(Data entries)
• • • • • • •

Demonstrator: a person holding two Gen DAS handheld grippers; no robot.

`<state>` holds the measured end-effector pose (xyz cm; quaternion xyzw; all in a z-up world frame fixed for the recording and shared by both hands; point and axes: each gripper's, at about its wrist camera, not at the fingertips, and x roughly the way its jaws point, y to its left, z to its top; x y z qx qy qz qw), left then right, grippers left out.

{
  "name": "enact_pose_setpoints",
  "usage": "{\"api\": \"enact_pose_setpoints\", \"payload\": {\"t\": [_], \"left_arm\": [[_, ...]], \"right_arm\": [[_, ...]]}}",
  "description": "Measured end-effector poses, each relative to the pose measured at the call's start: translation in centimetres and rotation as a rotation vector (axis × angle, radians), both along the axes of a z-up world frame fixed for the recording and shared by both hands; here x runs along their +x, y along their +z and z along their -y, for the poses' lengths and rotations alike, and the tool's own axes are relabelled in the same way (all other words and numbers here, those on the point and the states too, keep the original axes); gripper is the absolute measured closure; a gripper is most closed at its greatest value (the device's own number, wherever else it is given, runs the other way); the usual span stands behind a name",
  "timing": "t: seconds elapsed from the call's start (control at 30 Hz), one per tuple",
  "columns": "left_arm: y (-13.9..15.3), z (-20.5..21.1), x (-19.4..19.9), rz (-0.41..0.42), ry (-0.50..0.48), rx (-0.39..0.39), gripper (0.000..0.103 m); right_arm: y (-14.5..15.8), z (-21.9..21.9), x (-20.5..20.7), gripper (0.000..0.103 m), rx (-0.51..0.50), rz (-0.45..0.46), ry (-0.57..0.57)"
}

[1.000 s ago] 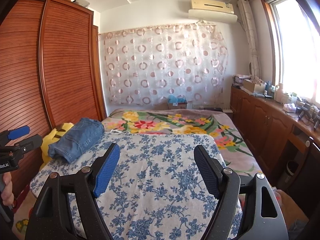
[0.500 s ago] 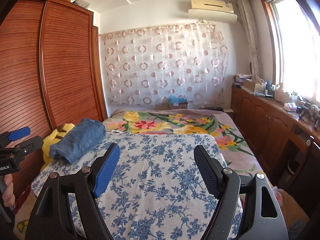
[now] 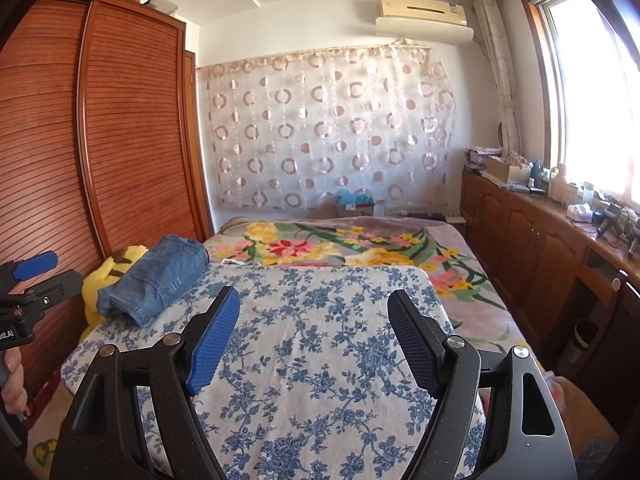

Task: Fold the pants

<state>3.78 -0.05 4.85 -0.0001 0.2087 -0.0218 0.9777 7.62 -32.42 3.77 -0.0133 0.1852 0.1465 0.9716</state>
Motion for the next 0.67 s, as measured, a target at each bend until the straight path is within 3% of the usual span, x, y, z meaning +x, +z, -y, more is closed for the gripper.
{"api": "enact_pose_setpoints", "payload": {"t": [0.67], "left_arm": [[0.21,0.02,-0.20,0.003,0.001,-0.002,0.013]], "right_arm": [[0.00,0.03,0.02,0.025,0.001,0.000,-0.001]]}}
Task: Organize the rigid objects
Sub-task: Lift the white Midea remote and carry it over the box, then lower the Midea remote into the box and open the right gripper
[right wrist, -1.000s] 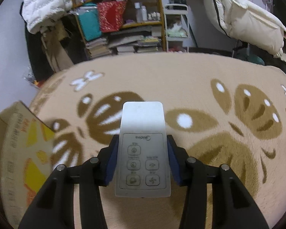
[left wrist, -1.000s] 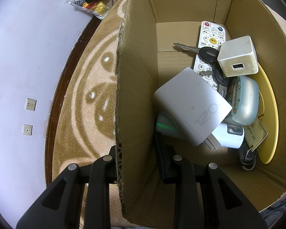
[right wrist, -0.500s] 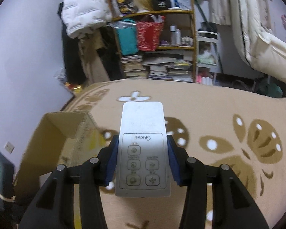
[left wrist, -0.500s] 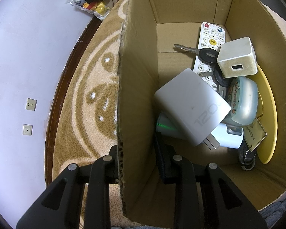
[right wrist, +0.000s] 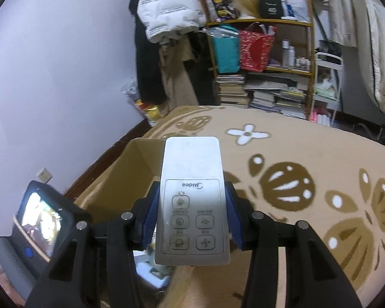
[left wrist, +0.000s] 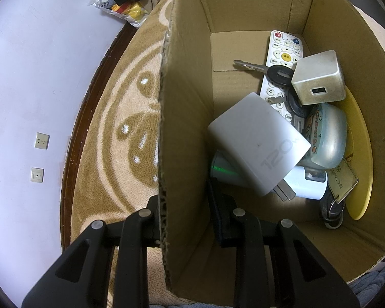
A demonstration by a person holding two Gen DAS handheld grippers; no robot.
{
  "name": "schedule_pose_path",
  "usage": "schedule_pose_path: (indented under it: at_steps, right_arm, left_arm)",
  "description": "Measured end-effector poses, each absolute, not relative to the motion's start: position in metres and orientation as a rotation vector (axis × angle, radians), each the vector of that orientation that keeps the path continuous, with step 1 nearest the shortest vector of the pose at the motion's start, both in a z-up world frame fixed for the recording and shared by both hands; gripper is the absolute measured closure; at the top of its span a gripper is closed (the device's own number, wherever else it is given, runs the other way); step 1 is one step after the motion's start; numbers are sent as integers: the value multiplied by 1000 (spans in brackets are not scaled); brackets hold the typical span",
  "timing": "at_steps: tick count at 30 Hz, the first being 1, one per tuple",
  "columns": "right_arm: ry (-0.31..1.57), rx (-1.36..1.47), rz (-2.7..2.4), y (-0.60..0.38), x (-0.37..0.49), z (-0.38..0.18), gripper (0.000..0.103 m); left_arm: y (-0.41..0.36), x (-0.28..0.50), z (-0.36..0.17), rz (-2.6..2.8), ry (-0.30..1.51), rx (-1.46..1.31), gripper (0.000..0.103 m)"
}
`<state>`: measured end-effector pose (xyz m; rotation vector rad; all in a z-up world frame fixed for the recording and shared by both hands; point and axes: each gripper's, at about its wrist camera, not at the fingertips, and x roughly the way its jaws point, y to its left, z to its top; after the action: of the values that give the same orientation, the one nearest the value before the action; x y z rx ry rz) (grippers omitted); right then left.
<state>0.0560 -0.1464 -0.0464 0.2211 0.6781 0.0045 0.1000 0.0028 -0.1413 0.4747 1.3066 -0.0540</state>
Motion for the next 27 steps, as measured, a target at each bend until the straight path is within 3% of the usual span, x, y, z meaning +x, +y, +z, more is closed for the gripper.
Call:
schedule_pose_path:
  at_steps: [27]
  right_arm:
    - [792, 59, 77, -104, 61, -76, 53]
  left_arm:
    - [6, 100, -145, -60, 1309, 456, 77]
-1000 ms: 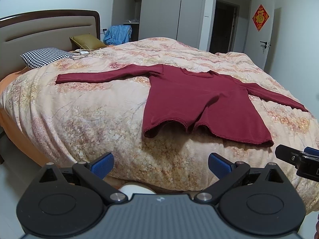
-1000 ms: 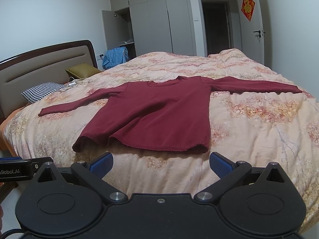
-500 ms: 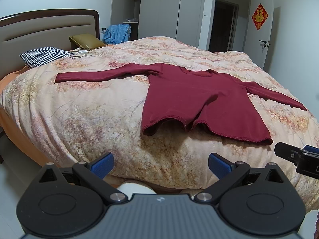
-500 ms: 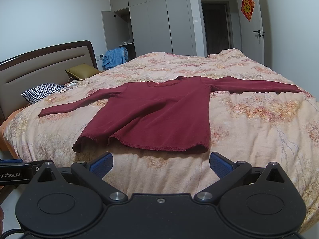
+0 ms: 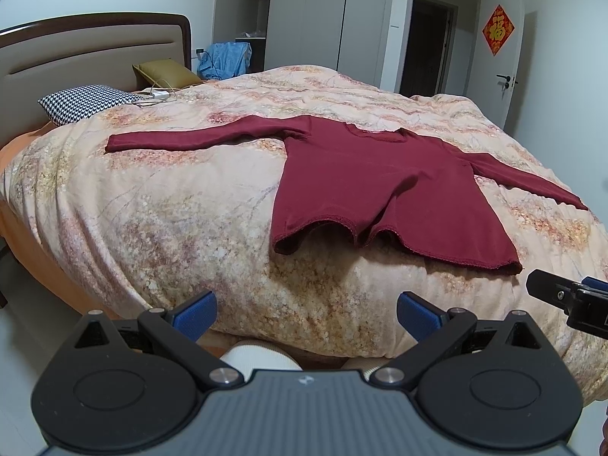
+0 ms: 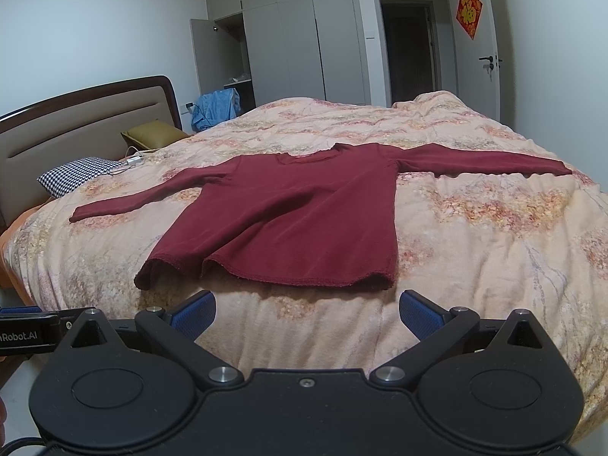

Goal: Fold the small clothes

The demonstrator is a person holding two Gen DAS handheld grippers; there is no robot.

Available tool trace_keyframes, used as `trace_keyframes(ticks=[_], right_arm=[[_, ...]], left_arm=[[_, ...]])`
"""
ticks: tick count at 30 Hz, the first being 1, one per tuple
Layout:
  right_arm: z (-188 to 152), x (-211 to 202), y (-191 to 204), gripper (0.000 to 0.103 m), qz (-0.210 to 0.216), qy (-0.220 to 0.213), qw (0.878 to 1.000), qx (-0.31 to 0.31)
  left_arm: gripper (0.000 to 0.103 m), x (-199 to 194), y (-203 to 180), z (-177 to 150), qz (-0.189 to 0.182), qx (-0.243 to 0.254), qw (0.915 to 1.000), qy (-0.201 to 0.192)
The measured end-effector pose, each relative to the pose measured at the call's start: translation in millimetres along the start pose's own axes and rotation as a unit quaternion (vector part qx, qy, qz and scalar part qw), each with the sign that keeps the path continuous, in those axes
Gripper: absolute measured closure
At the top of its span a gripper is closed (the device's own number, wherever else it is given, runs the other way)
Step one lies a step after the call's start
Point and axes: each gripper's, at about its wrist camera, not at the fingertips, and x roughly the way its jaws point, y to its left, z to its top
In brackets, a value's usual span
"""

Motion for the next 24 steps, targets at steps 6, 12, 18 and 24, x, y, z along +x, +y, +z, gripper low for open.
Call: trace_keyframes(ticks=[6, 12, 18, 24], right_arm=[[-0.7, 1.8, -1.0, 0.000, -0.004, 0.001, 1.000, 0.003], [-0.8, 1.8, -0.9, 0.000, -0.003, 0.000, 1.000, 0.003], [-0.6, 1.7, -0.8, 0.000, -0.003, 0.001, 1.000, 0.003], [-0.6, 1.5, -0.9, 0.000, -0.004, -0.001, 1.000, 0.003]], left_arm=[[0.000, 1.1, 0.0, -0.1, 0.001, 0.000, 1.0000, 0.001], [0.000, 0.6, 0.1, -0.4, 0.001, 0.002, 1.0000, 0.000], [0.000, -0.2, -1.3, 0.1, 0.001, 0.004, 1.0000, 0.000], [0.000, -3.0, -2.7, 1.7, 0.005, 0.006, 1.0000, 0.000]])
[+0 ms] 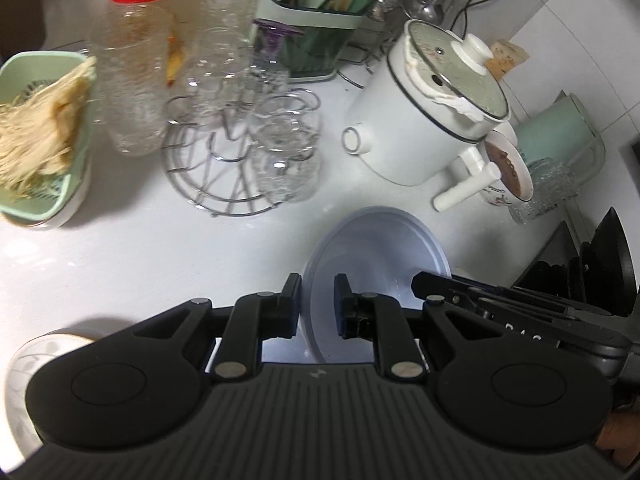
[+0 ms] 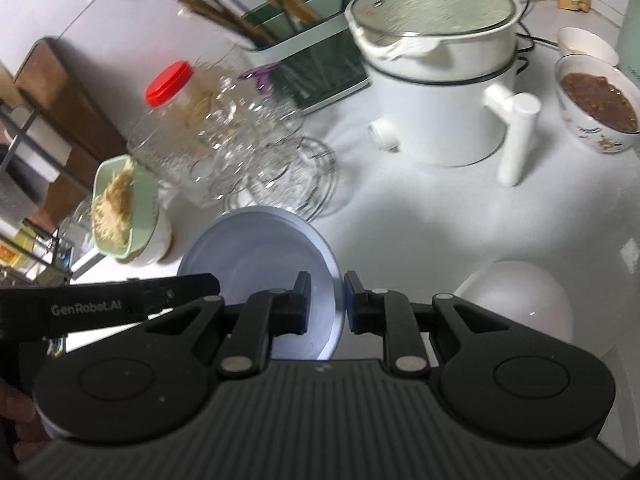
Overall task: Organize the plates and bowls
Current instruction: 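Open both grippers and pull them back from the nested blue bowls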
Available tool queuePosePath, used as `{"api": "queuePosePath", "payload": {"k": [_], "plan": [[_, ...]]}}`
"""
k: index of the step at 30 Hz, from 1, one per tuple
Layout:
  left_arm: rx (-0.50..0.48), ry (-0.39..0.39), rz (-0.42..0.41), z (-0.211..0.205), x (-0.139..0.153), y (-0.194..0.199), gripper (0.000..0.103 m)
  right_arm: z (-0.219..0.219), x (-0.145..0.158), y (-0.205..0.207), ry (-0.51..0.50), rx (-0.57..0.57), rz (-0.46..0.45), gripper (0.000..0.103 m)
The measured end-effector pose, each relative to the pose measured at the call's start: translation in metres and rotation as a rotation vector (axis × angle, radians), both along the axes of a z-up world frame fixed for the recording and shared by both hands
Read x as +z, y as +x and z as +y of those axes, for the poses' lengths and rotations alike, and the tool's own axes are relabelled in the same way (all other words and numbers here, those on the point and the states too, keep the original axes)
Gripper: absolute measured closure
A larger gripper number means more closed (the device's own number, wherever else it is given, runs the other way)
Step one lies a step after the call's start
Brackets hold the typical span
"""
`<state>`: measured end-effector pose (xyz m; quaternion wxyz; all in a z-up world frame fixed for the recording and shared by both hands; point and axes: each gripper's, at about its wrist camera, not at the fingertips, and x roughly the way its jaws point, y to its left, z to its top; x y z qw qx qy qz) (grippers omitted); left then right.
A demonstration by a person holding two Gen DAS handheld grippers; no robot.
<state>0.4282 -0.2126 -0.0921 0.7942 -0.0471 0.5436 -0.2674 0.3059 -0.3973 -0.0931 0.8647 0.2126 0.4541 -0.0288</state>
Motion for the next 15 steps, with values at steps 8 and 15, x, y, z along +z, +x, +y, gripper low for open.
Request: {"api": "queuePosePath", "payload": {"k": [8,15], "plan": [[0.007,0.024,0.015,0.031,-0.015,-0.006,0.081,0.031,-0.017,-0.002,0.02,0.053,0.03,0.081],[0.019,0.034,0.066,0.05,-0.032,-0.016,0.075,0.047,-0.034,-0.009,0.063,0.065,0.087,0.081]]}}
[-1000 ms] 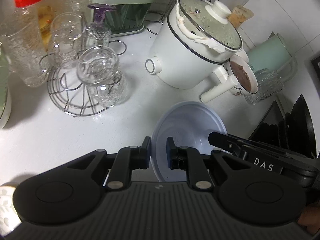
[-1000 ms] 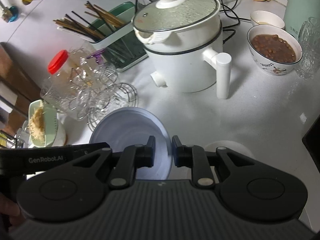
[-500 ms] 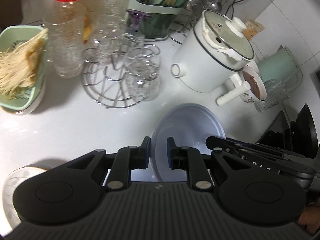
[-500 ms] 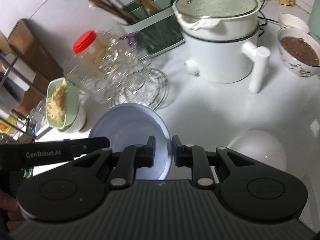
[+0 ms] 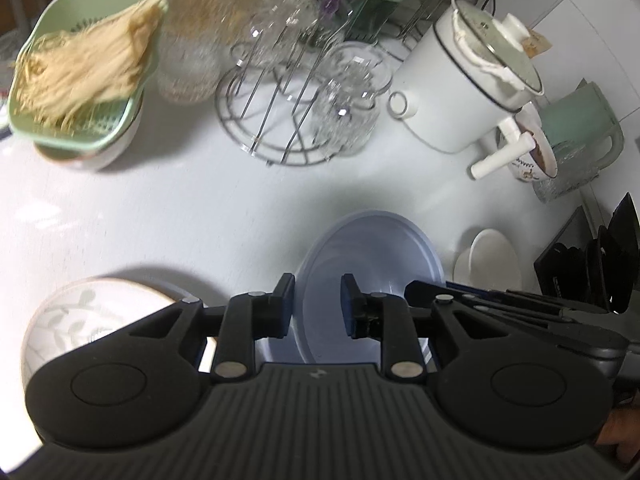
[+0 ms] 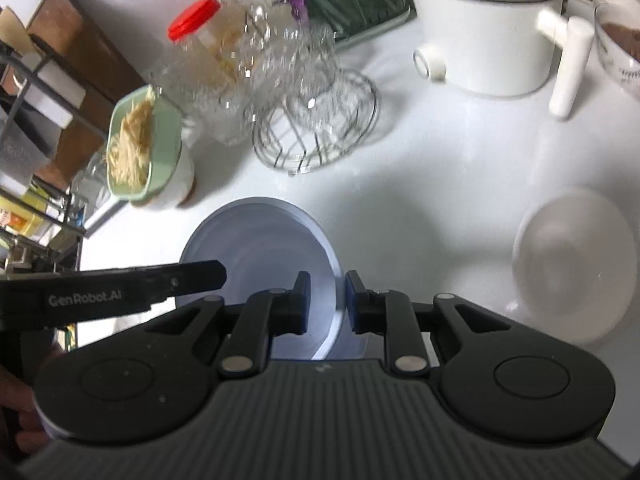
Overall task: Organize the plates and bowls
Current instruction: 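Open both grippers and pull them back from the nested blue bowls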
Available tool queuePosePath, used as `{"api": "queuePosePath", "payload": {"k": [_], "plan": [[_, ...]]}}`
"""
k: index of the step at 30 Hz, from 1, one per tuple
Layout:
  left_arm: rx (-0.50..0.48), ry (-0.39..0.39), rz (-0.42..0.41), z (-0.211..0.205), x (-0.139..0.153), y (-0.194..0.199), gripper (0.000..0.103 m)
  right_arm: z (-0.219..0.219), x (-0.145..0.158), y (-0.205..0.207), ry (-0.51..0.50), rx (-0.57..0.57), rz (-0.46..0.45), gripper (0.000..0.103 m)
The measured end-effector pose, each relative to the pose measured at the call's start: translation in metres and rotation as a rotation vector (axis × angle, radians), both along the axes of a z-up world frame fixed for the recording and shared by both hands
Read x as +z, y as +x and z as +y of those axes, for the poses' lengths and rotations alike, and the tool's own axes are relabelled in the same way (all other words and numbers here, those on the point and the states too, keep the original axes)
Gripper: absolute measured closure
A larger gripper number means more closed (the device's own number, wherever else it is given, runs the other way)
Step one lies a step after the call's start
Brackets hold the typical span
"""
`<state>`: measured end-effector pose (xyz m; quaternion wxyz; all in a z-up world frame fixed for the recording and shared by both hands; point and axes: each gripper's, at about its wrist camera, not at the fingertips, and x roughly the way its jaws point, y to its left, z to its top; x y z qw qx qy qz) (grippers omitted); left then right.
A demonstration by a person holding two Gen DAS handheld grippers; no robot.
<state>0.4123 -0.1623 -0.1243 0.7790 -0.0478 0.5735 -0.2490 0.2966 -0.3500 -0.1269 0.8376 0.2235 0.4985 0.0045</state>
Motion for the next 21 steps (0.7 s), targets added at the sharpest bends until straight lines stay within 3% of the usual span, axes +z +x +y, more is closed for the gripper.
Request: {"api": "queuePosePath", "payload": {"k": [15,19,21], "plan": [[0.035,0.012,0.025,0.008,-0.024,-0.017,0.073,0.011,-0.013,-0.011,-0.035,0.036,0.019,0.08],[0.052,0.028,-0.018,0.01,-0.014,-0.02,0.058,0.01,-0.006,-0.018,-0.06,0.011,-0.005,0.059],[0.051,0.028,-0.044,0.012,-0.007,-0.023,0.056,0.009,0.0,-0.022,-0.065,0.008,-0.028,0.059]]}}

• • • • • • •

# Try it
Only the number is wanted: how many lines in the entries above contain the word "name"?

# Problem solution
3